Значительно выросло, по сравнению с серединой XIX столетия, число посетителей Колизея; теперь этот памятник древности ежегодно осматривают около трех миллионов туристов. К их услугам туристическая индустрия, которая, правда, не может предложить гербарии (за которые ратовал путеводитель 1843 года), но зато полностью обеспечивает различными сувенирами в форме или с изображением Колизея.
Произошедшие изменения повлияли и на отношение к Колизею. Потеряв ореол романтичности, он стал представляться туристам просто одним из памятников древнего мира. Теперь посетителей Колизея прежде всего поражают его внушительные размеры. (Иронично, но Ридли Скотту, поставившему фильм «Гладиатор» и таким образом почерпнувшему славы у Колизея, его арена для съемок не подошла в связи с «недостаточными размерами», и он снимал фильм на Мальте в специально построенном павильоне.)
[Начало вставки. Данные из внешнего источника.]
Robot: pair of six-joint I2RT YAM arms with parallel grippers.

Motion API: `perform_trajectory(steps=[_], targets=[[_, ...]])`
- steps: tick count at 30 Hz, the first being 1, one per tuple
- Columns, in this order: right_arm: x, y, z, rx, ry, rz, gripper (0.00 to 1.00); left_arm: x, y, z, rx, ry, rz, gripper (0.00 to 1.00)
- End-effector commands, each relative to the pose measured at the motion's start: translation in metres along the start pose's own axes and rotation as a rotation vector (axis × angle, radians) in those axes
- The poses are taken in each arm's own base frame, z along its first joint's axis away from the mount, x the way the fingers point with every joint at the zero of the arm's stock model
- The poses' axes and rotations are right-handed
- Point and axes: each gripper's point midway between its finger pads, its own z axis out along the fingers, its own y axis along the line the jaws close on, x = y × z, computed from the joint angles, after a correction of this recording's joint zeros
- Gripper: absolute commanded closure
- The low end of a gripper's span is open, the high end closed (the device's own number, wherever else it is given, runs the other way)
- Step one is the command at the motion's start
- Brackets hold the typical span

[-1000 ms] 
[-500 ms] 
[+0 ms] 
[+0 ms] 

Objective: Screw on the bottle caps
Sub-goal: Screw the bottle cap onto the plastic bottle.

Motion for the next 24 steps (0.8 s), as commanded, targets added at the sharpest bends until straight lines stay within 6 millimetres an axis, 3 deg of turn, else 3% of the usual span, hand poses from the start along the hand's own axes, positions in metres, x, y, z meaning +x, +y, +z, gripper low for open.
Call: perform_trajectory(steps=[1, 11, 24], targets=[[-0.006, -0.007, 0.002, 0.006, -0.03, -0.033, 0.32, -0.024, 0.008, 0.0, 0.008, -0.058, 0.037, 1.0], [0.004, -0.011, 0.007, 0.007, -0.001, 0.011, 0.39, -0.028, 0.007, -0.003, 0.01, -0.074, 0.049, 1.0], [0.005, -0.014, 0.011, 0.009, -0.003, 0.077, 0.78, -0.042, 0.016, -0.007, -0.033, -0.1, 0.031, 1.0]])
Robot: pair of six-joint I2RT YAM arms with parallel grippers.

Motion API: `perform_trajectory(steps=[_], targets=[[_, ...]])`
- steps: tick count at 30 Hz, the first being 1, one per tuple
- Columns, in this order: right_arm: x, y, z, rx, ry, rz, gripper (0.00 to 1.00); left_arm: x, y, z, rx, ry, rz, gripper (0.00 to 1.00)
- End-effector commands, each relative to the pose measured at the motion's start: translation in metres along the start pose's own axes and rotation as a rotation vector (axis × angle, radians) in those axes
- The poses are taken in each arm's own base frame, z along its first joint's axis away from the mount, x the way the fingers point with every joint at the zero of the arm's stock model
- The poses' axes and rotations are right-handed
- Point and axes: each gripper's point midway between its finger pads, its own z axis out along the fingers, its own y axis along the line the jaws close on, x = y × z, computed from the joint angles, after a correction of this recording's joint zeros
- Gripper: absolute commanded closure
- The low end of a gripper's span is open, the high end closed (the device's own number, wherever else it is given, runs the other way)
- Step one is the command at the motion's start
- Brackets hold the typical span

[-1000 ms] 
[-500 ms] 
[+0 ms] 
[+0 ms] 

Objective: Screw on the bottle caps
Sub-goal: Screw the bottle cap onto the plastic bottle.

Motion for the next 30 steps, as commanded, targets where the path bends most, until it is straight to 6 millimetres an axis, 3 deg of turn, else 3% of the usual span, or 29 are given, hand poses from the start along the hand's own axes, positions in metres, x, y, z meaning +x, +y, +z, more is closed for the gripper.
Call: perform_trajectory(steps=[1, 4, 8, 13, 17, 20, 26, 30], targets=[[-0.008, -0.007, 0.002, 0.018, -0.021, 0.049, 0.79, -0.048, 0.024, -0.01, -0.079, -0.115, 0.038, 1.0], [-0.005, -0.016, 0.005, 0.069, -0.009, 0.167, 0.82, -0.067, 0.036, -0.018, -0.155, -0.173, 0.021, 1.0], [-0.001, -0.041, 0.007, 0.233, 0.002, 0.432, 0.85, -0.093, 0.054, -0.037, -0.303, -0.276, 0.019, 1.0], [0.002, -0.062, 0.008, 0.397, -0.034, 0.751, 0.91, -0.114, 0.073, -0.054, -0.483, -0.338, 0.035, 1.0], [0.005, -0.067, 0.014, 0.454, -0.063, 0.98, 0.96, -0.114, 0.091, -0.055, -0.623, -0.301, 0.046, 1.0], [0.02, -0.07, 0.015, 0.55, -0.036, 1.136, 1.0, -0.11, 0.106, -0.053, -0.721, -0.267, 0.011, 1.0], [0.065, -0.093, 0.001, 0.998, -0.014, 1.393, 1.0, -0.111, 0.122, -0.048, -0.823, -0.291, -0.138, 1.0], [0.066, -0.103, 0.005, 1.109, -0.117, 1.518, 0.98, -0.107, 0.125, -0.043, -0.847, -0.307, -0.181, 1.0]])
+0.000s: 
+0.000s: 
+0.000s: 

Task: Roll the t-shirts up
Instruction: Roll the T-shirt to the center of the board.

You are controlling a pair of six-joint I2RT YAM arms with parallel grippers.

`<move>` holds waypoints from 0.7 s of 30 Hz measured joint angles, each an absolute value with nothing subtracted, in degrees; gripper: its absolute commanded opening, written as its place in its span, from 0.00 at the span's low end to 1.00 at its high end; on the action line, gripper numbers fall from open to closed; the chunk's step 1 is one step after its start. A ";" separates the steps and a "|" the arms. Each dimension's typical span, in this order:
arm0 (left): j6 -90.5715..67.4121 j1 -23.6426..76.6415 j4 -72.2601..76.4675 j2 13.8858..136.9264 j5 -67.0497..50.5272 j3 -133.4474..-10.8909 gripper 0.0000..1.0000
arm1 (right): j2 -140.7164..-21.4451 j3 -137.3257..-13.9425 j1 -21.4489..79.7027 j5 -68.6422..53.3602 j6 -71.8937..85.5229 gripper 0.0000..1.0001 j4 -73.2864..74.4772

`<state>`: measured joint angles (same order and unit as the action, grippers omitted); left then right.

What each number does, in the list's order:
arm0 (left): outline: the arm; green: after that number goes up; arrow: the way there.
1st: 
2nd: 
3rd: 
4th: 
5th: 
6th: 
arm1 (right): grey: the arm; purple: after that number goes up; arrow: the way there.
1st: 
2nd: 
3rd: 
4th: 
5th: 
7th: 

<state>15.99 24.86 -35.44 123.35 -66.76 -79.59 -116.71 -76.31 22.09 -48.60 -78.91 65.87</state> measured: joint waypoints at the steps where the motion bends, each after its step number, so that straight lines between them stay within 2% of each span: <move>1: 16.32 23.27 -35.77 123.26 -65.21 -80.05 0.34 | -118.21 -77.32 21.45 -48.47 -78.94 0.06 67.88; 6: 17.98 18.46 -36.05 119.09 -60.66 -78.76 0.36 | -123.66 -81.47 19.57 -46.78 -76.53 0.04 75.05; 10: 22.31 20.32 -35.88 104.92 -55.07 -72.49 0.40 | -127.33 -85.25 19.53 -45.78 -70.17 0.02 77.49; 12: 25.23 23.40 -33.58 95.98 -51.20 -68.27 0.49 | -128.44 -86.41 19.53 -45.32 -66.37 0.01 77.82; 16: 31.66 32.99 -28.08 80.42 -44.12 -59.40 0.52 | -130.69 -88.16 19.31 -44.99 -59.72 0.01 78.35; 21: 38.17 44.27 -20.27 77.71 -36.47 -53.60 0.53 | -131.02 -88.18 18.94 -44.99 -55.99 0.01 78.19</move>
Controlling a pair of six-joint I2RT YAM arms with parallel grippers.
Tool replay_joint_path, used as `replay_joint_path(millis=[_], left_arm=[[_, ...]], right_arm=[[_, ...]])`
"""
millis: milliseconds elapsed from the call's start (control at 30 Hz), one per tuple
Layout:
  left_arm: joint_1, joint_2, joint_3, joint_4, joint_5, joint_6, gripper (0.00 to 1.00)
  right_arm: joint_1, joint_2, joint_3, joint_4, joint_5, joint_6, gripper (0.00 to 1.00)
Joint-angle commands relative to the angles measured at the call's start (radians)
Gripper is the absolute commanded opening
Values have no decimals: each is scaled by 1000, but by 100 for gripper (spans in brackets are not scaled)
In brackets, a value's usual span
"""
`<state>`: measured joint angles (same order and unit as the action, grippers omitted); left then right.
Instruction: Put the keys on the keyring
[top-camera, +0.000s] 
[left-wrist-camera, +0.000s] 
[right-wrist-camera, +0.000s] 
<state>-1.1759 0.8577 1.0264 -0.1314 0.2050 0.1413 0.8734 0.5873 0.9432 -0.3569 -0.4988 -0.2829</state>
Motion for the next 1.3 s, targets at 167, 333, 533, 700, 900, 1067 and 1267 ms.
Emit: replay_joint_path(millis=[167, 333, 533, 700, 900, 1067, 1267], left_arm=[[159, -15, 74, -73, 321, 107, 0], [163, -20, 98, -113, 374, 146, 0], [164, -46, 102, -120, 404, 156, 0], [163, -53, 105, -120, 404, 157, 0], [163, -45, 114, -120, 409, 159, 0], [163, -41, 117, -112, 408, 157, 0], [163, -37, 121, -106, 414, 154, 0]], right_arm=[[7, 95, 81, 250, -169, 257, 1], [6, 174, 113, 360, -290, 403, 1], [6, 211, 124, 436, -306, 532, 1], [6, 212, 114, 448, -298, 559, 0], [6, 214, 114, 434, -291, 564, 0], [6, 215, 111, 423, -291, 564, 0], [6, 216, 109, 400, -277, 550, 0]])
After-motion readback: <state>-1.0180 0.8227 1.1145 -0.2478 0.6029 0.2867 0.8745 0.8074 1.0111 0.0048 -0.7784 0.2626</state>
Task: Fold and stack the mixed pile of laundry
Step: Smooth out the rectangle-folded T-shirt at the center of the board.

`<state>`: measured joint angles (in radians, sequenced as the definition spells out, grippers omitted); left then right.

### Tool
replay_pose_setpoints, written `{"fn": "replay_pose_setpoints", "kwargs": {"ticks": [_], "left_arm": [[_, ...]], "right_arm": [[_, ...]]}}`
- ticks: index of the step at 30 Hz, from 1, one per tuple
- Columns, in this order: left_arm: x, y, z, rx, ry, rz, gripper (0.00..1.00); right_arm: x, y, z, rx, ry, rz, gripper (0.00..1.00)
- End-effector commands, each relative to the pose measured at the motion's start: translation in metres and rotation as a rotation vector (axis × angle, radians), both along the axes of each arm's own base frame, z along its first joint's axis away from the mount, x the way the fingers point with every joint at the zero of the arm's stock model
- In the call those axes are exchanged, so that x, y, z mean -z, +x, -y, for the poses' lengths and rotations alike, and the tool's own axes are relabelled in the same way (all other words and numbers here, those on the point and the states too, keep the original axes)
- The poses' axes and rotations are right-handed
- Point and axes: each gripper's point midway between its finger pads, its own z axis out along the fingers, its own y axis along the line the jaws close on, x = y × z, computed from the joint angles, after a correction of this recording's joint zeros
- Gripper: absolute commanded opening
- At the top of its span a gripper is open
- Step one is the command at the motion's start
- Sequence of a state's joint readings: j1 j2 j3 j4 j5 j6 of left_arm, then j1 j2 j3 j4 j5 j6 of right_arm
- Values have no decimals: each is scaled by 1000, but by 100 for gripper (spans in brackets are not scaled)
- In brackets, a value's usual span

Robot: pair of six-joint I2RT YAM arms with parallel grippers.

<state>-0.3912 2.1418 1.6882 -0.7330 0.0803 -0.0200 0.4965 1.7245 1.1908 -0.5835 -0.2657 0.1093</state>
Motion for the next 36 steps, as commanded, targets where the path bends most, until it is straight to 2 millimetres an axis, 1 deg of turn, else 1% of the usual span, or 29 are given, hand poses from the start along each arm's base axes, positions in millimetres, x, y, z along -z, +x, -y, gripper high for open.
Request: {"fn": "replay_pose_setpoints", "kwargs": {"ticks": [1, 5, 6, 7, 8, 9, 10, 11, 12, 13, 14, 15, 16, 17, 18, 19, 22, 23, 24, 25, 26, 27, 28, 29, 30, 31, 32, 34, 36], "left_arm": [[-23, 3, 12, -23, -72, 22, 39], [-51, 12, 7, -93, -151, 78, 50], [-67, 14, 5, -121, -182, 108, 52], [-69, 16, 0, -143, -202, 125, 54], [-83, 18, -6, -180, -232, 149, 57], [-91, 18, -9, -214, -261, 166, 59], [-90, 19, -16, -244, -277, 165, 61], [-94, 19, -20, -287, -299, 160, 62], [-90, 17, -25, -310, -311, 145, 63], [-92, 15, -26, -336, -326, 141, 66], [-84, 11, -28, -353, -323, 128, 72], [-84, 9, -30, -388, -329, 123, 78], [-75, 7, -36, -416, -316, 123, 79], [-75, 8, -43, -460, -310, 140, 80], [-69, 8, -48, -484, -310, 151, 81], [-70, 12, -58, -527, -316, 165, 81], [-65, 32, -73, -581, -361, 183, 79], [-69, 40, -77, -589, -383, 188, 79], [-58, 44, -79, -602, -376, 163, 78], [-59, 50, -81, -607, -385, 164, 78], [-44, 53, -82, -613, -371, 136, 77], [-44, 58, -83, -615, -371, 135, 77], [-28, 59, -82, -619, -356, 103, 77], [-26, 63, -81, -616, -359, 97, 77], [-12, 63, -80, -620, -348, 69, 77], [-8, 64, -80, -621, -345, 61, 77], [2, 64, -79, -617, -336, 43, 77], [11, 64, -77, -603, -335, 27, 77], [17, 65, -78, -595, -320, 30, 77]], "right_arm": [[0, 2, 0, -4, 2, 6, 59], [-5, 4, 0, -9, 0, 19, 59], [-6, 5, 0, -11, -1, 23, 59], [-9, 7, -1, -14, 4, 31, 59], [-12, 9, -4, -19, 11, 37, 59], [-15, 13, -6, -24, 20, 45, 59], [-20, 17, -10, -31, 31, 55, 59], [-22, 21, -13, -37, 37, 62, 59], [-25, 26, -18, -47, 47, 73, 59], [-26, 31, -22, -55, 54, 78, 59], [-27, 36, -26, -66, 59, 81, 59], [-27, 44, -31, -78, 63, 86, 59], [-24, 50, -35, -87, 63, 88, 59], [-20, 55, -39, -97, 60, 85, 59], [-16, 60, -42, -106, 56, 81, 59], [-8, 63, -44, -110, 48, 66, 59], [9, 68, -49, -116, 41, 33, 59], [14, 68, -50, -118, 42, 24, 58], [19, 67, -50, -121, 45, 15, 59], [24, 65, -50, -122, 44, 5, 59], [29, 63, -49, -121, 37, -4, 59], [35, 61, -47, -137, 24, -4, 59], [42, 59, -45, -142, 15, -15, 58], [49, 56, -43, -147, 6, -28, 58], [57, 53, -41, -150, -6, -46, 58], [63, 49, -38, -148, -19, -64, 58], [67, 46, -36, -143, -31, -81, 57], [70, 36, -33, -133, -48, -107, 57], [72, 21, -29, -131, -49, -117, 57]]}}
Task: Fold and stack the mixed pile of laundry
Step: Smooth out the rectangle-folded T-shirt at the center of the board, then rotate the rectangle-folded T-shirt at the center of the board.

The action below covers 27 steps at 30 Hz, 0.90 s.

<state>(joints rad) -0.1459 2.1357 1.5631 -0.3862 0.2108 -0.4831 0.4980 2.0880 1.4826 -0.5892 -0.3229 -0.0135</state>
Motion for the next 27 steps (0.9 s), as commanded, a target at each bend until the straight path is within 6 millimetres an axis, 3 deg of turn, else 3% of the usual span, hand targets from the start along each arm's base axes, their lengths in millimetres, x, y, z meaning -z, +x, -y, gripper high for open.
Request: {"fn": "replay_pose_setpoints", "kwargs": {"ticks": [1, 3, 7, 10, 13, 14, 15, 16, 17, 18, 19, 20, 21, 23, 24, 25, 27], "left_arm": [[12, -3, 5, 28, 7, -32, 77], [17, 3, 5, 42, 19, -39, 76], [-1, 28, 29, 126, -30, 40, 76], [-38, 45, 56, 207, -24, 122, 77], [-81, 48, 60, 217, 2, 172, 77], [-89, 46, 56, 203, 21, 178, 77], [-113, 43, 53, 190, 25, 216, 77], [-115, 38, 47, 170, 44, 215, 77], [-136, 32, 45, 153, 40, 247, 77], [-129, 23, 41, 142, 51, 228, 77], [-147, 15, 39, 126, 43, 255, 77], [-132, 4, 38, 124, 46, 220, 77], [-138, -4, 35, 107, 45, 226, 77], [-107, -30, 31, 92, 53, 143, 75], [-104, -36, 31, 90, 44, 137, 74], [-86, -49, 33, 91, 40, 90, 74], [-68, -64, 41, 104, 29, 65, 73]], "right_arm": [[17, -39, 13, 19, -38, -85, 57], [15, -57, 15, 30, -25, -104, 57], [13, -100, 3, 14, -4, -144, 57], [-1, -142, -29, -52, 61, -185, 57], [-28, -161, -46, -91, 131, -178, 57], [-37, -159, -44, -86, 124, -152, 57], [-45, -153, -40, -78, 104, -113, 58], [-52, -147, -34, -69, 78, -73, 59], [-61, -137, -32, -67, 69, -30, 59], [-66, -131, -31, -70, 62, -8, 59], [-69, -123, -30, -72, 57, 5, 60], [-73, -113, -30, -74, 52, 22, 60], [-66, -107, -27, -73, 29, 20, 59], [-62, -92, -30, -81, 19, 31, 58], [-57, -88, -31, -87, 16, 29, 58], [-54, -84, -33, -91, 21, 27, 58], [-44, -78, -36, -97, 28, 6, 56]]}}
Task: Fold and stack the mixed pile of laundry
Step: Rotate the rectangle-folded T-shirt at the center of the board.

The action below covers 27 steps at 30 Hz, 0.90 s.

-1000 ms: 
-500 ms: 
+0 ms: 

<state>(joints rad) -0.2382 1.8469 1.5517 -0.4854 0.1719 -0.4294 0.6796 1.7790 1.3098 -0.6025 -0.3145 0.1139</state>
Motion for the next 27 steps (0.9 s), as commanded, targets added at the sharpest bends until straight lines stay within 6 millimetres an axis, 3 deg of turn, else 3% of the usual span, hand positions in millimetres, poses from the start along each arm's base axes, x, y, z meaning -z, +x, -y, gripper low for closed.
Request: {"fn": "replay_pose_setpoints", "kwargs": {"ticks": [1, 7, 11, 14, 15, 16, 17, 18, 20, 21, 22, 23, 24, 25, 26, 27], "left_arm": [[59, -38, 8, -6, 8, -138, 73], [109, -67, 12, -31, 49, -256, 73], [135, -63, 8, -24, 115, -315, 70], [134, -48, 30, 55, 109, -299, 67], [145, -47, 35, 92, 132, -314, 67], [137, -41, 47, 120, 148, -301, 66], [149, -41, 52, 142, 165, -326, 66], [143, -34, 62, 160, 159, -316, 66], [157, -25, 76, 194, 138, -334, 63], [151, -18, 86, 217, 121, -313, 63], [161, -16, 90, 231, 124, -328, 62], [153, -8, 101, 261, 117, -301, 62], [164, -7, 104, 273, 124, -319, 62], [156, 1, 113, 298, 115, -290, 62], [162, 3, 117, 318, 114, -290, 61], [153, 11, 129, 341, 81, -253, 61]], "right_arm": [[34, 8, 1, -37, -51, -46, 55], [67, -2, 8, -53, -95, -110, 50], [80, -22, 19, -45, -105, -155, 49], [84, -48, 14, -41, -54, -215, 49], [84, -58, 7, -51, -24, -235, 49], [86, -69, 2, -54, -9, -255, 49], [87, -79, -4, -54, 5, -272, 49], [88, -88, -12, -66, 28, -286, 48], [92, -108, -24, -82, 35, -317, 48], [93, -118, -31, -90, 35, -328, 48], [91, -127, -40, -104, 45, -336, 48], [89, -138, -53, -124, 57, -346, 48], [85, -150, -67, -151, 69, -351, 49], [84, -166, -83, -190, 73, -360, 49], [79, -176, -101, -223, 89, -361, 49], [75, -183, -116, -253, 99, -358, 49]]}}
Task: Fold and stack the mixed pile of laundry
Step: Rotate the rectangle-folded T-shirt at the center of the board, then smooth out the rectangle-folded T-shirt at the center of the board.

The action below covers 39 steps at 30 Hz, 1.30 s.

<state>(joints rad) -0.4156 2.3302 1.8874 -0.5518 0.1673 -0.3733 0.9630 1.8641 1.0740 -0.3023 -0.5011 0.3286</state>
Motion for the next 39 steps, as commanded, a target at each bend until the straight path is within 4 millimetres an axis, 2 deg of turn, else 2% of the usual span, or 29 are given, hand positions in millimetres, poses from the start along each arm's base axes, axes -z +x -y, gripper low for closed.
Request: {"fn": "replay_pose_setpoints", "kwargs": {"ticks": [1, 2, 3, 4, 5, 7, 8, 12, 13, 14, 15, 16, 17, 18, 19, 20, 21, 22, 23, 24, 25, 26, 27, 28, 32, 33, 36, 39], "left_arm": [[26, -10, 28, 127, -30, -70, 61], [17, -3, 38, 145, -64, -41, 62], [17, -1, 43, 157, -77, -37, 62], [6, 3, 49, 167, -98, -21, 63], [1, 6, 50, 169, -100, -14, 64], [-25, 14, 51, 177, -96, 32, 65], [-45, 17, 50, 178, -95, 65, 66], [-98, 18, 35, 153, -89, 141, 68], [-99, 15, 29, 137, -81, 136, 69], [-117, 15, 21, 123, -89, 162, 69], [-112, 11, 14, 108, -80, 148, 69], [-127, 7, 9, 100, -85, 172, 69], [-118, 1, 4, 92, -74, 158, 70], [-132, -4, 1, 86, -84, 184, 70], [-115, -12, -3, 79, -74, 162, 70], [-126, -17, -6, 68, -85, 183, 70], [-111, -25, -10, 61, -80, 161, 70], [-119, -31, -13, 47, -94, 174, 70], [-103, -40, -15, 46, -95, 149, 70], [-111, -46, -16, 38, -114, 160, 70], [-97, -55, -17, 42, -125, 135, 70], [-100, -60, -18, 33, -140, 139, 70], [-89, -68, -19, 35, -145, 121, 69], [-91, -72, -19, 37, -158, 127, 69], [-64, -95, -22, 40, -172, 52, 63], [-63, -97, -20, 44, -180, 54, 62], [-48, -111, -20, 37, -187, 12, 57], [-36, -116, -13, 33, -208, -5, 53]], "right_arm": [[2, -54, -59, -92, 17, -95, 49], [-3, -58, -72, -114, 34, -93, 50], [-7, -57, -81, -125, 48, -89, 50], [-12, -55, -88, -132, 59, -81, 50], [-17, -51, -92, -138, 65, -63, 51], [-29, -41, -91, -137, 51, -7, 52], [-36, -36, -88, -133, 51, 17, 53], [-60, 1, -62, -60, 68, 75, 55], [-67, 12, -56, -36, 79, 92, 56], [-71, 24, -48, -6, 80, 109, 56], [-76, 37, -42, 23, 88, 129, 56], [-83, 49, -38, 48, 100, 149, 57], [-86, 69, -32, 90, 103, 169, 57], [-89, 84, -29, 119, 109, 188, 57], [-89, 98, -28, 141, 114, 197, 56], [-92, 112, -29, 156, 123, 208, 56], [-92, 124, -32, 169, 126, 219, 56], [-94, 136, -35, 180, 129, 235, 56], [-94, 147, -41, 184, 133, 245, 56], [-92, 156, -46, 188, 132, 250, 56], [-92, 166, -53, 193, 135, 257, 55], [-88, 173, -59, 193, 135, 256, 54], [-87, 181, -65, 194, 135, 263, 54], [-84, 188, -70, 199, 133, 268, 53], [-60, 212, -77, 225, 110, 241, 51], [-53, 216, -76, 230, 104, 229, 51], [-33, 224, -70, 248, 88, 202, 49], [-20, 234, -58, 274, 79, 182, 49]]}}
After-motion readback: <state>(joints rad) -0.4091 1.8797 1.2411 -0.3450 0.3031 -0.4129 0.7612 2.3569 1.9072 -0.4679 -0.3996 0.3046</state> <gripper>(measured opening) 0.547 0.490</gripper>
Очищенный от мусора и растений, Колизей сияет внутри обнаженным фундаментом, результатом упорного труда археологов, сумевших получить ценные сведения о методах возведения в древности монументальных сооружений. Эти археологические работы лишили Колизей былой романтичности, прелести запустения, к тому же затруднив посетителям ориентацию на арене, загроможденной деталями откопанного фундамента.
Турист, впервые увидевший Колизей, непременно подивится его огромным размерам, а, купив билет и пройдя на арену сооружения, окажется среди откопанных археологами элементов фундамента, среди которых можно и заблудиться. Увидит турист и непонятные на вид механизмы, с помощью которых в далеком прошлом подымали на арену зверей, будущих жертв кровавого представления. Той земли, что покрывала арену в XIX веке и по которой при желании мог пройтись турист викторианской эпохи, давно уже нет (на протяжении большей части XX века центр арены занимал вырытый котлован). Теперь посетителям Колизея демонстрируют небольшой деревянный настил, покрывающий участок арены, выдавая его за римский оригинал. По существу, посетителям Колизей видится лишь громадным каркасом здания, огромной рамой, в которой когда-то бурлила жизнь, ныне с трудом представляемая. Не удивительно, что недавно итальянским архитектором был предложен проект, предусматривающий постройку в стенах Колизея нового здания. «Проект могла бы субсидировать заинтересованная компания, подобная "Кока-коле", — заявил архитектор. — Такая компания могла бы заявить всему миру, что она наполнила Колизей новой жизнью».
И все же вопрос — как воспринимать памятник с кровавой историей? — остается до сих пор нерешенным. В настоящее время (даже более, чем полтора века назад) Колизей представляется основным символом Рима, главным образом потому, что вопросы, которые он вызывает, равно относятся ко всем проявлениям римской культуры. Чем отличалось римское общество от нашего? Какие суждения о нем можно составить? Можно ли восхищаться техническими достижениями Древнего Рима и одновременно осуждать свойственные ему насилие и жестокость? В какой степени мы готовы поражаться непомерной роскоши и кровопролитиям (в которых римляне находили странное удовольствие), если в принципе порицаем эти явления? Действительно ли уровень жестокости в одних обществах настолько выше, чем в других?